DATA SHOWN —
○ ○ ○ ○ ○ ○ ○

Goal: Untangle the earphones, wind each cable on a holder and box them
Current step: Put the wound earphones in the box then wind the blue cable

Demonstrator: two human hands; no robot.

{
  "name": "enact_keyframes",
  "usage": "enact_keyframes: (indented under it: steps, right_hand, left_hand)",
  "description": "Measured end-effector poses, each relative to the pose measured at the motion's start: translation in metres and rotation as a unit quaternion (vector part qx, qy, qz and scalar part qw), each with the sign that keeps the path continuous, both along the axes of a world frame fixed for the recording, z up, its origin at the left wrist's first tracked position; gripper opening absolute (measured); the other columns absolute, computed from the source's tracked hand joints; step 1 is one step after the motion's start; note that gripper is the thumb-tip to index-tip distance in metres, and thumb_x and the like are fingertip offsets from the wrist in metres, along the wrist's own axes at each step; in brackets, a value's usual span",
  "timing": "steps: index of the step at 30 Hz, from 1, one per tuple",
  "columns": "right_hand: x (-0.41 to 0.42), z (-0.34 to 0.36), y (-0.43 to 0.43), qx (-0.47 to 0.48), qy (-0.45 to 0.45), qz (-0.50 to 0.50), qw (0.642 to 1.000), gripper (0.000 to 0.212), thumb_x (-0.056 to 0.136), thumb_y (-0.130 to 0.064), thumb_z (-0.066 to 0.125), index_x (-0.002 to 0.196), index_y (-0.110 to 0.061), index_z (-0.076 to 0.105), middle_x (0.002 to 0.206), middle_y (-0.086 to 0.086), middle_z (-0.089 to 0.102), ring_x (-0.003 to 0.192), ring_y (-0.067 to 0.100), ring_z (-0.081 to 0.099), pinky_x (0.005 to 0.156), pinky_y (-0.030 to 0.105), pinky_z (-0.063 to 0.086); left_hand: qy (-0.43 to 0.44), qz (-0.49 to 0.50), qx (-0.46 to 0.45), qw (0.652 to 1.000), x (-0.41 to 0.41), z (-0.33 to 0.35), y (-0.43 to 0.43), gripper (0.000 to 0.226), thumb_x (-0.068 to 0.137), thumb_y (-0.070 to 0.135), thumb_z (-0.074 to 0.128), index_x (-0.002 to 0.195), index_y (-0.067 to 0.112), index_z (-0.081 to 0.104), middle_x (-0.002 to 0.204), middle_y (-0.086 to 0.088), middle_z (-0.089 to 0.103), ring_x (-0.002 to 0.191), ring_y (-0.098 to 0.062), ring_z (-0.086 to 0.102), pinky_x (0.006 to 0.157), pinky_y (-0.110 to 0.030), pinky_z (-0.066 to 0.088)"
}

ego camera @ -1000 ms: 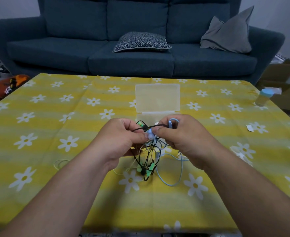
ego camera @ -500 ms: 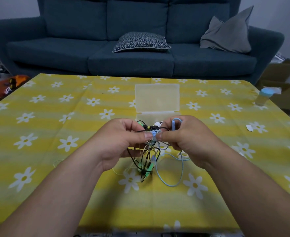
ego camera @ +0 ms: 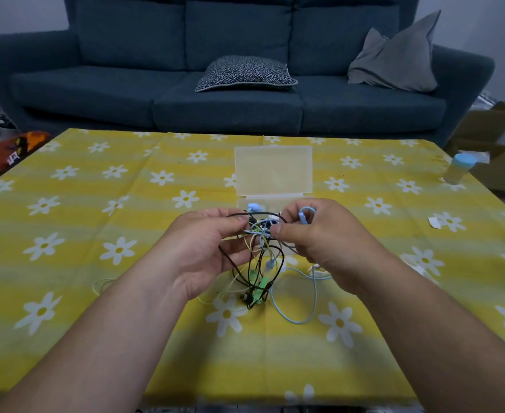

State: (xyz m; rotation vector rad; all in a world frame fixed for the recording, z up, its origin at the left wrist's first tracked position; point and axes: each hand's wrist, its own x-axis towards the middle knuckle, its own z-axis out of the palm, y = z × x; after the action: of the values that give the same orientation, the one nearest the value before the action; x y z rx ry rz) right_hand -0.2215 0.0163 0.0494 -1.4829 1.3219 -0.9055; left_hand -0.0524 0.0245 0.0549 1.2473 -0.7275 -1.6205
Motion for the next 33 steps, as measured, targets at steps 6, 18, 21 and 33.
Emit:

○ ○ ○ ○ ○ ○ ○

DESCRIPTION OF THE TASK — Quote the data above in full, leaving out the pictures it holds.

SOLUTION TO THIS TASK —
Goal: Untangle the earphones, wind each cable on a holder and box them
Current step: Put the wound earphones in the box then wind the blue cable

Demonstrator: two human hands; no robot.

{
  "name": "enact_keyframes",
  "usage": "enact_keyframes: (indented under it: steps, right_hand, left_hand)",
  "description": "Measured end-effector poses, each relative to the pose measured at the motion's start: translation in metres and rotation as a unit quaternion (vector part qx, qy, qz and scalar part qw), each with the sign that keeps the path continuous, both along the axes of a world frame fixed for the recording, z up, its origin at the left wrist's first tracked position; gripper opening absolute (measured); the other columns absolute, computed from the source's tracked hand joints; step 1 is one step after the motion's start; note that gripper is the thumb-tip to index-tip distance in metres, and thumb_x and the like are fingertip offsets from the wrist in metres, along the wrist's own axes at each step; in brackets, a value's usual span",
  "timing": "steps: index of the step at 30 Hz, from 1, one per tuple",
  "columns": "right_hand: x (-0.41 to 0.42), z (-0.34 to 0.36), y (-0.43 to 0.43), qx (-0.47 to 0.48), qy (-0.45 to 0.45), qz (-0.50 to 0.50), qw (0.642 to 1.000), gripper (0.000 to 0.212), thumb_x (-0.056 to 0.136), thumb_y (-0.130 to 0.064), thumb_z (-0.066 to 0.125), index_x (-0.002 to 0.196), index_y (-0.110 to 0.061), index_z (-0.076 to 0.105), middle_x (0.002 to 0.206), middle_y (-0.086 to 0.086), middle_z (-0.089 to 0.102), ring_x (-0.003 to 0.192), ring_y (-0.067 to 0.100), ring_z (-0.081 to 0.099), pinky_x (0.005 to 0.156), pinky_y (-0.030 to 0.105), pinky_z (-0.063 to 0.086); left_hand: qy (-0.43 to 0.44), qz (-0.49 to 0.50), qx (-0.46 to 0.45), qw (0.652 to 1.000), x (-0.41 to 0.41), z (-0.33 to 0.35), y (-0.43 to 0.43), gripper (0.000 to 0.226), thumb_x (-0.068 to 0.137), thumb_y (-0.070 to 0.135), thumb_z (-0.074 to 0.128), index_x (-0.002 to 0.195), index_y (-0.067 to 0.112), index_z (-0.081 to 0.104), middle_x (-0.002 to 0.204), middle_y (-0.086 to 0.088), middle_z (-0.089 to 0.103), ring_x (-0.002 to 0.191), ring_y (-0.098 to 0.062), ring_z (-0.086 to 0.102), pinky_x (0.006 to 0.157), pinky_y (-0.110 to 0.030), pinky_z (-0.066 to 0.088)"
}

ego camera @ -1000 ms: 
ego camera @ -500 ms: 
ego camera @ +0 ms: 

State: (xyz m; rotation vector rad; all in a world frame fixed for the recording, z up, its origin at the left wrist's first tracked position; point and axes: each hand's wrist, its own x-axis towards the middle knuckle, its own z-axis out of the palm, y = z × x; after the action: of the values that give the same orientation, the one nearest the value before the action; x y z rx ry rz) right_hand -0.2215 0.0163 0.0494 -1.4829 1.3219 -0.9055; left_hand -0.0524 0.0245 0.0549 1.2473 -0.7275 -1.6205
Motion for the next 33 steps, as measured, targets at steps 6, 18, 21 and 33.
Emit:

The exercise has been fully completed.